Presentato al Senato il volume “Vino & Turismo” di Dario Stefàno e Donatella Cinelli Colombini. Il comparto cresce del 9% l’anno in Italia, ma le aziende cercano competenze in lingue, comunicazione, eventi e marketing.
Enoturismo, 20 milioni di visitatori in Italia: servono figure specializzate per sostenere la crescita
L’enoturismo italiano continua a correre, ma la sfida non è più attrarre visitatori: è trovare personale qualificato e rendere le cantine realmente accessibili. È quanto emerge dalla presentazione al Senato del volume “Vino & Turismo. Teoria e pratica dell’enoturismo in cantina”, firmato da Dario Stefàno e Donatella Cinelli Colombini e presentato a Palazzo Giustiniani alla presenza del ministro del Turismo Gianmarco Mazzi.
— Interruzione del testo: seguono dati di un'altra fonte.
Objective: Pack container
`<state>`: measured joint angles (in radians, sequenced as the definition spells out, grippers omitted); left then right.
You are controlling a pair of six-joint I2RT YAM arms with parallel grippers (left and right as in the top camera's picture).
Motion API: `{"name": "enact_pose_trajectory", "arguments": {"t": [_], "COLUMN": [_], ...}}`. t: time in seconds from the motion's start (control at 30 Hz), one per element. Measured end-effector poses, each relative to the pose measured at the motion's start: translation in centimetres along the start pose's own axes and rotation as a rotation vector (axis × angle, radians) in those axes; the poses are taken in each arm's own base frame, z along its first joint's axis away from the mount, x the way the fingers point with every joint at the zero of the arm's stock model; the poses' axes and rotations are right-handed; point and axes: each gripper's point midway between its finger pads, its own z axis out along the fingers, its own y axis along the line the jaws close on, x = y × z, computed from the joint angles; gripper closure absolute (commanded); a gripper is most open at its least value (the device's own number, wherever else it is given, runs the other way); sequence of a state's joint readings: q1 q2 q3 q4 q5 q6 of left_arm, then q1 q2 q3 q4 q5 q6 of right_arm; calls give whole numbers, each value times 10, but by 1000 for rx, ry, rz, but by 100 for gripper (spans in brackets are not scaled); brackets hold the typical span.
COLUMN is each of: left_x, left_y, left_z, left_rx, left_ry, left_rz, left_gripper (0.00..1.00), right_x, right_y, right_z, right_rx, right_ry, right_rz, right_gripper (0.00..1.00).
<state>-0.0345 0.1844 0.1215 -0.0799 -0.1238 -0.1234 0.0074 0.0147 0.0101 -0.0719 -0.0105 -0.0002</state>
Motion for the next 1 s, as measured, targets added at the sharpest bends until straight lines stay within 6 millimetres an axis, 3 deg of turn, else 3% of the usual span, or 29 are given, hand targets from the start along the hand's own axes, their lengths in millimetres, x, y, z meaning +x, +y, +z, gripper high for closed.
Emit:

Interesse crescente e numeri da record
Secondo i dati illustrati dagli autori, il turismo del vino in Italia coinvolge circa 20.000 cantine aperte al pubblico, di cui tra 8.000 e 10.000 adeguatamente attrezzate per l’accoglienza, e genera oltre 20 milioni di visitatori ogni anno. Un comparto che cresce a un ritmo vicino al 9% annuo e che richiede nuove competenze professionali.
Le competenze più richieste dalle cantine
Le figure più richieste dalle aziende sono quelle con competenze linguistiche, capacità di comunicazione, organizzazione di eventi e marketing management, sia per la gestione dell’esperienza prima della visita sia per le attività successive, come wine club ed e-commerce. Molte imprese, sottolineano gli autori, sono alla ricerca di personale formato o di percorsi di aggiornamento per operatori entrati nel settore da autodidatti.
Sempre più visitatori stranieri
A confermare il crescente peso internazionale del fenomeno sono anche i dati del CESEO, l’Osservatorio nato in sinergia con il Movimento Turismo del Vino: per il 30% delle cantine aderenti al Movimento Turismo del Vino, gli stranieri rappresentano oltre la metà dei visitatori. Un risultato che sposta l’attenzione dalla promozione all’accessibilità, sia fisica sia digitale.
Dall’accoglienza alla sostenibilità
«La vera sfida non è più attrarre visitatori, ma metterli in condizione di entrare realmente in contatto con le aziende», ha spiegato Donatella Cinelli Colombini, evidenziando come l’enoturismo sia diventato uno strumento strategico per la valorizzazione dei territori e per la diversificazione del reddito delle imprese vitivinicole. Il modello di accoglienza sta inoltre evolvendo: la visita in cantina supera la semplice degustazione per trasformarsi in un’esperienza legata al benessere, alla sostenibilità e al contatto con il territorio.
Il ruolo strategico dell’enoturismo
Nel corso della presentazione, il ministro del Turismo Gianmarco Mazzi ha definito l’enoturismo una leva fondamentale per ampliare l’offerta turistica italiana, mentre il ministro dell’Agricoltura Francesco Lollobrigida ha ribadito il legame sempre più stretto tra turismo e agroalimentare come elementi distintivi del Made in Italy.